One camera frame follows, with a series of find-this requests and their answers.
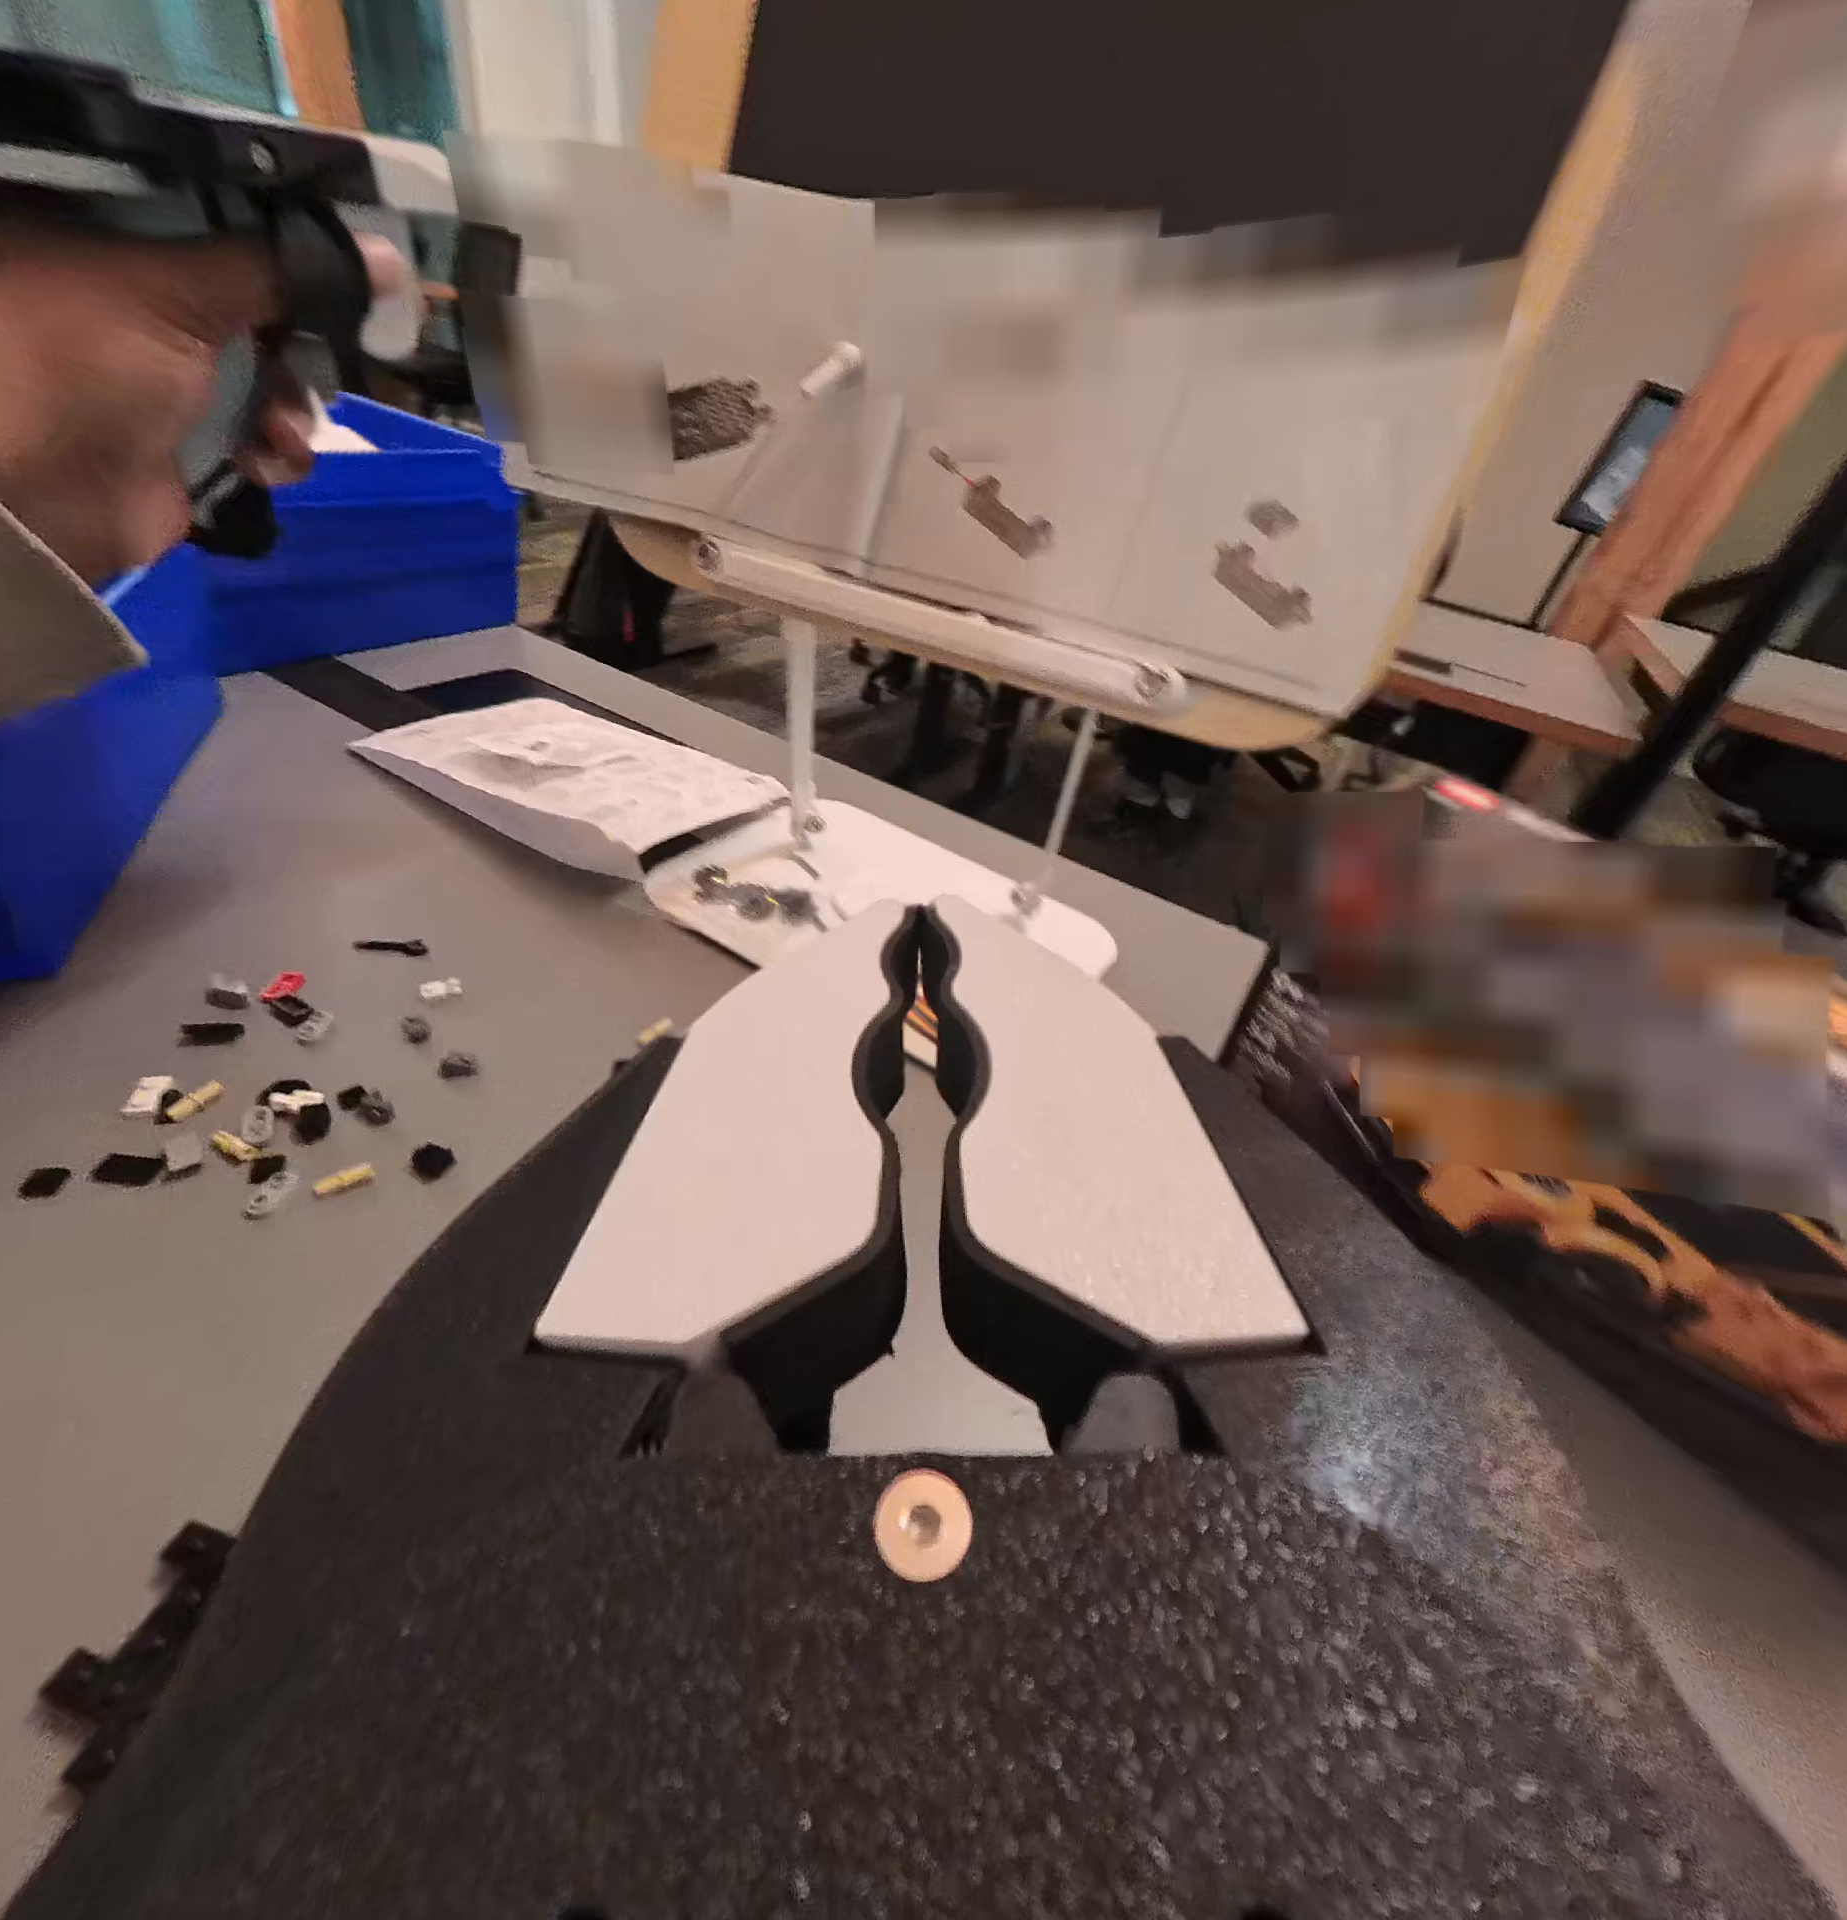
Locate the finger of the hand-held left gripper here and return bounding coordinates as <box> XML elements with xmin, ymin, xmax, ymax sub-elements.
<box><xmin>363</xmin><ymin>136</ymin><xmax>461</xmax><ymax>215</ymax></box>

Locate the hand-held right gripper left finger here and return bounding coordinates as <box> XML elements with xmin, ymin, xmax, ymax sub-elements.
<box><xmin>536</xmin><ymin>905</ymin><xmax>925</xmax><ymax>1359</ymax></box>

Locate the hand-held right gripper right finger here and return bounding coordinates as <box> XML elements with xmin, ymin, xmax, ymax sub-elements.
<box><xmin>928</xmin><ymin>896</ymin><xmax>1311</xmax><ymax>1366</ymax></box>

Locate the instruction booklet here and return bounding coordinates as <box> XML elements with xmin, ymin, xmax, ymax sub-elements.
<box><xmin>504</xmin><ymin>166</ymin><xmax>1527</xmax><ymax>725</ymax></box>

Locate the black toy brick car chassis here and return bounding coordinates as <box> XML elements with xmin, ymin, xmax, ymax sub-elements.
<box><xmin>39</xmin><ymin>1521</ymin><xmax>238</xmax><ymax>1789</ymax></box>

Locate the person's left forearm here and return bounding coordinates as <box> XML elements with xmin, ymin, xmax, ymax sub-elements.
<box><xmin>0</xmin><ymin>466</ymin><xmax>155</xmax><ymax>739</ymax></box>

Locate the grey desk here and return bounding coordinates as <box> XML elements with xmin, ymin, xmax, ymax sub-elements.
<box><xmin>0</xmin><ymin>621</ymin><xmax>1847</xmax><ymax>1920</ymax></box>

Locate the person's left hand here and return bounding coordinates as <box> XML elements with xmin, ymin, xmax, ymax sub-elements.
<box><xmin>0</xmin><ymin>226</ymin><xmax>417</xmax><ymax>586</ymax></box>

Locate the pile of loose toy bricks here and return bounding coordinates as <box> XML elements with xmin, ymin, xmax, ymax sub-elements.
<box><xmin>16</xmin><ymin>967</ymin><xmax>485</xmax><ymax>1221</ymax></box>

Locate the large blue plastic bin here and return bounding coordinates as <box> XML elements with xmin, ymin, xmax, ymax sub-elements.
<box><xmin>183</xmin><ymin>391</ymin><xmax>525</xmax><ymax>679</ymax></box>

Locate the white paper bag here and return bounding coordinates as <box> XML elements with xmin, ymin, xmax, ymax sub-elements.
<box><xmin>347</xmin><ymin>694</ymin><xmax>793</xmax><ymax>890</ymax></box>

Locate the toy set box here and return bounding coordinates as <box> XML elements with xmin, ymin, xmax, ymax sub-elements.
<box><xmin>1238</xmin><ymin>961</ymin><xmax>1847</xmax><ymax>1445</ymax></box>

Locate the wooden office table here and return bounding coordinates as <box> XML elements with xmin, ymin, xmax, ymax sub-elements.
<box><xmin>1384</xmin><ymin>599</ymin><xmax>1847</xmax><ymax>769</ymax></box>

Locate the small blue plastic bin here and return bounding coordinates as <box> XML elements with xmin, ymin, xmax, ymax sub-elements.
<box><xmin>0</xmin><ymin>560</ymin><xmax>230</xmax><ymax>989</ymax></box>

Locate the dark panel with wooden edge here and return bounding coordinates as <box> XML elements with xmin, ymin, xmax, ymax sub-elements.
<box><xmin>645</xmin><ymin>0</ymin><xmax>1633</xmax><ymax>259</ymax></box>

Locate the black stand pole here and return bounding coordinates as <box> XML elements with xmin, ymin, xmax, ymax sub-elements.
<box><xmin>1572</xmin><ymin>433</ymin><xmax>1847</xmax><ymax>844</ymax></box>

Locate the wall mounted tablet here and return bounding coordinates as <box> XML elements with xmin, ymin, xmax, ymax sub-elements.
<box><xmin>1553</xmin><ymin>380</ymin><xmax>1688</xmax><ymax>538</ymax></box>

• Problem to solve: So that the copy stays exact, reproduce each record word for word and leave its images out.

• Answer for this exercise:
One camera frame follows, with a series of find-this requests and their answers.
Locate the finger of the hand-held left gripper here and return bounding coordinates as <box> XML elements with xmin, ymin, xmax, ymax sub-elements.
<box><xmin>363</xmin><ymin>136</ymin><xmax>461</xmax><ymax>215</ymax></box>

Locate the hand-held right gripper left finger here and return bounding coordinates as <box> XML elements with xmin, ymin, xmax, ymax sub-elements.
<box><xmin>536</xmin><ymin>905</ymin><xmax>925</xmax><ymax>1359</ymax></box>

Locate the hand-held right gripper right finger here and return bounding coordinates as <box> XML elements with xmin, ymin, xmax, ymax sub-elements.
<box><xmin>928</xmin><ymin>896</ymin><xmax>1311</xmax><ymax>1366</ymax></box>

Locate the instruction booklet here and return bounding coordinates as <box> XML elements with xmin, ymin, xmax, ymax sub-elements.
<box><xmin>504</xmin><ymin>166</ymin><xmax>1527</xmax><ymax>725</ymax></box>

Locate the black toy brick car chassis here and return bounding coordinates as <box> XML elements with xmin, ymin, xmax, ymax sub-elements.
<box><xmin>39</xmin><ymin>1521</ymin><xmax>238</xmax><ymax>1789</ymax></box>

Locate the person's left forearm here and return bounding coordinates as <box> XML elements with xmin, ymin, xmax, ymax sub-elements.
<box><xmin>0</xmin><ymin>466</ymin><xmax>155</xmax><ymax>739</ymax></box>

Locate the grey desk here and return bounding coordinates as <box> XML elements with xmin, ymin, xmax, ymax sub-elements.
<box><xmin>0</xmin><ymin>621</ymin><xmax>1847</xmax><ymax>1920</ymax></box>

Locate the person's left hand here and return bounding coordinates as <box> XML elements with xmin, ymin, xmax, ymax sub-elements.
<box><xmin>0</xmin><ymin>226</ymin><xmax>417</xmax><ymax>586</ymax></box>

Locate the pile of loose toy bricks here and return bounding coordinates as <box> XML elements with xmin, ymin, xmax, ymax sub-elements.
<box><xmin>16</xmin><ymin>967</ymin><xmax>485</xmax><ymax>1221</ymax></box>

Locate the large blue plastic bin here and return bounding coordinates as <box> XML elements with xmin, ymin, xmax, ymax sub-elements.
<box><xmin>183</xmin><ymin>391</ymin><xmax>525</xmax><ymax>679</ymax></box>

Locate the white paper bag here and return bounding coordinates as <box> XML elements with xmin, ymin, xmax, ymax sub-elements.
<box><xmin>347</xmin><ymin>694</ymin><xmax>793</xmax><ymax>890</ymax></box>

Locate the toy set box here and return bounding coordinates as <box> XML elements with xmin, ymin, xmax, ymax sub-elements.
<box><xmin>1238</xmin><ymin>961</ymin><xmax>1847</xmax><ymax>1445</ymax></box>

Locate the wooden office table here and return bounding coordinates as <box> XML elements with xmin, ymin, xmax, ymax sub-elements.
<box><xmin>1384</xmin><ymin>599</ymin><xmax>1847</xmax><ymax>769</ymax></box>

Locate the small blue plastic bin here and return bounding coordinates as <box> XML elements with xmin, ymin, xmax, ymax sub-elements.
<box><xmin>0</xmin><ymin>560</ymin><xmax>230</xmax><ymax>989</ymax></box>

Locate the dark panel with wooden edge here and return bounding coordinates as <box> XML elements with xmin, ymin, xmax, ymax sub-elements.
<box><xmin>645</xmin><ymin>0</ymin><xmax>1633</xmax><ymax>259</ymax></box>

Locate the black stand pole here and return bounding coordinates as <box> XML elements with xmin, ymin, xmax, ymax sub-elements.
<box><xmin>1572</xmin><ymin>433</ymin><xmax>1847</xmax><ymax>844</ymax></box>

Locate the wall mounted tablet here and return bounding coordinates as <box> XML elements with xmin, ymin, xmax, ymax sub-elements.
<box><xmin>1553</xmin><ymin>380</ymin><xmax>1688</xmax><ymax>538</ymax></box>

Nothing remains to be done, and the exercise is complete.